> **ABOUT THIS EXERCISE**
After locating "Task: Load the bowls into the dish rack" in the listing below, copy that line and each one after it exactly, ending with the line that has "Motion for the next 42".

> **GIVEN RECORDS**
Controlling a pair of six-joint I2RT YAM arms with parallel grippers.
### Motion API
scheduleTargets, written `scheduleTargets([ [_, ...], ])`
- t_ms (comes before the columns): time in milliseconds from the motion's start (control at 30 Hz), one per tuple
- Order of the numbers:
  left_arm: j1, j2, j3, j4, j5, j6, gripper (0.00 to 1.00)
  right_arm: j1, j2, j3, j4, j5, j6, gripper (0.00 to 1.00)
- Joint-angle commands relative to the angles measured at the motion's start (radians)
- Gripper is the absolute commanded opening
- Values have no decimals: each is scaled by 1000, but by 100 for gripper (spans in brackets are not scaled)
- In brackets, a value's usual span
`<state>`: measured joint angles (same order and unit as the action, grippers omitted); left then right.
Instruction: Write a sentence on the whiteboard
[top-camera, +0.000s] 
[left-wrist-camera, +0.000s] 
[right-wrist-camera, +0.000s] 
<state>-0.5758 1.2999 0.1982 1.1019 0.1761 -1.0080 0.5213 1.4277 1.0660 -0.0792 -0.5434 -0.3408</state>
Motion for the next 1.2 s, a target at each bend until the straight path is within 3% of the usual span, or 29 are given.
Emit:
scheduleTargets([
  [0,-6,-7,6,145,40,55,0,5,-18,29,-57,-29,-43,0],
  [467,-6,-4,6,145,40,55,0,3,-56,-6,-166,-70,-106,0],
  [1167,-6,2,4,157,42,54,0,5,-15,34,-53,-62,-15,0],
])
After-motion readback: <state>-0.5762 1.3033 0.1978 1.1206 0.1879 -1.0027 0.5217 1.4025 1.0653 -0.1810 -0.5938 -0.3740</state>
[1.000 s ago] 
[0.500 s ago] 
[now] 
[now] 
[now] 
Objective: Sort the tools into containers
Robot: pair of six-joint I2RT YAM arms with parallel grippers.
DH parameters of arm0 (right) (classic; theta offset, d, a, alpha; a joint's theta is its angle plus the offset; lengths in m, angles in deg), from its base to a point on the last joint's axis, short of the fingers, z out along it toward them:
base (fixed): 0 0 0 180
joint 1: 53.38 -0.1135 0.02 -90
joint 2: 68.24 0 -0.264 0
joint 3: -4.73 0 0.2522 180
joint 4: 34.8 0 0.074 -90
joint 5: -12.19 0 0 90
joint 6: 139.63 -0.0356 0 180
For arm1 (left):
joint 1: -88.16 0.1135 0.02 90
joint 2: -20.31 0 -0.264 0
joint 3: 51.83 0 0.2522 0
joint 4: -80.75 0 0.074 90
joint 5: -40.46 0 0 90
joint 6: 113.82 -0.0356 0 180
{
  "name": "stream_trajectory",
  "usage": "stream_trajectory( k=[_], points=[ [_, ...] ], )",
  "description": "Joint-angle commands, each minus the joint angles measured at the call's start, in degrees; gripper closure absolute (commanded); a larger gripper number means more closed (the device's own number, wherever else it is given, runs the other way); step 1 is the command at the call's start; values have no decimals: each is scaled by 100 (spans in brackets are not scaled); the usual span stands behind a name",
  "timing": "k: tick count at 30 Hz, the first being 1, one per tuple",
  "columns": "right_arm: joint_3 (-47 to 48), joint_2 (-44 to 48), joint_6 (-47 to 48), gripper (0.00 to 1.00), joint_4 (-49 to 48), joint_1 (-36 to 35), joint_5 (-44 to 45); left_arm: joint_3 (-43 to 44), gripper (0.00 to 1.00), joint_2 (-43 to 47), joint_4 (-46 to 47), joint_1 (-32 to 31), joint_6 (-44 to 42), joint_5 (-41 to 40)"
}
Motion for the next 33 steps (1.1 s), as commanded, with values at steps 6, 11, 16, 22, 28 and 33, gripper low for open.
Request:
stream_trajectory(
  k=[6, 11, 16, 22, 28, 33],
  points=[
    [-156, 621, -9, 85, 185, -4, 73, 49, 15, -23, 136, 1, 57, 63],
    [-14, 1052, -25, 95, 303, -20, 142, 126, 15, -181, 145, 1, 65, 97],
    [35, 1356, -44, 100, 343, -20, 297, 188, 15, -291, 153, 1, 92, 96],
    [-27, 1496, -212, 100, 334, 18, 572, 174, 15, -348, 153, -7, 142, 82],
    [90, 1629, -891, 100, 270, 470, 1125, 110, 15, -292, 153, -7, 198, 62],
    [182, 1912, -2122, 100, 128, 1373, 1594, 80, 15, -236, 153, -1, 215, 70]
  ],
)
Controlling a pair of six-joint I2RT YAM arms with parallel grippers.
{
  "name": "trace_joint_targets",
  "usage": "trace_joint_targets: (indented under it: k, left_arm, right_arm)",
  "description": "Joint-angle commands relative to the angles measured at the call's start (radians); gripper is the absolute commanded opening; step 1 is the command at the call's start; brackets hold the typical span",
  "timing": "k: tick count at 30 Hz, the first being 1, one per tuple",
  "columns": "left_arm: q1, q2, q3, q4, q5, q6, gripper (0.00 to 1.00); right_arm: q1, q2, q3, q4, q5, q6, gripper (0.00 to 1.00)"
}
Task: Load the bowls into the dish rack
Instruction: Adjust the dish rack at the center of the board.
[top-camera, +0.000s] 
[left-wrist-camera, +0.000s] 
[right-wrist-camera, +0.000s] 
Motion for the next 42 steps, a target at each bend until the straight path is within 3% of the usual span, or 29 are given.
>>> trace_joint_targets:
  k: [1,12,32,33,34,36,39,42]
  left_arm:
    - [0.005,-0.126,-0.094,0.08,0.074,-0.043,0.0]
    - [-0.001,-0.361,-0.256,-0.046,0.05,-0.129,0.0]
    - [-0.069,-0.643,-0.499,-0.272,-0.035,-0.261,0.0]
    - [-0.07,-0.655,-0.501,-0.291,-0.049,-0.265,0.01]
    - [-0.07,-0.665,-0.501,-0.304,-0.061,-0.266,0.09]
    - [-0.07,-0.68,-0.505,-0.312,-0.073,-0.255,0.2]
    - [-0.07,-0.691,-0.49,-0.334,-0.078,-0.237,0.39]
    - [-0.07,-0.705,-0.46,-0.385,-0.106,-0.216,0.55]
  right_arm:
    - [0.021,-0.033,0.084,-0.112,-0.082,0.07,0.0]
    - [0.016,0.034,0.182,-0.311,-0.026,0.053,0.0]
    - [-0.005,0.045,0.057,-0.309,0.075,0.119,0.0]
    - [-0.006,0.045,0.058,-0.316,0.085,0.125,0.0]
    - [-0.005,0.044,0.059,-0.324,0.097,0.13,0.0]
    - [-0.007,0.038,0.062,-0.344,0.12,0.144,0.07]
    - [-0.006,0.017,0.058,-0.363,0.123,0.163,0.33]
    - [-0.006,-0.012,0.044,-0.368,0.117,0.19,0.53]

> **PROBLEM SOLUTION**
Task: Load the bowls into the dish rack
Instruction: Adjust the dish rack at the center of the board.
[top-camera, +0.000s] 
[left-wrist-camera, +0.000s] 
[right-wrist-camera, +0.000s] 
Motion for the next 42 steps, a target at each bend until the straight path is within 3% of the usual span, or 29 are given.

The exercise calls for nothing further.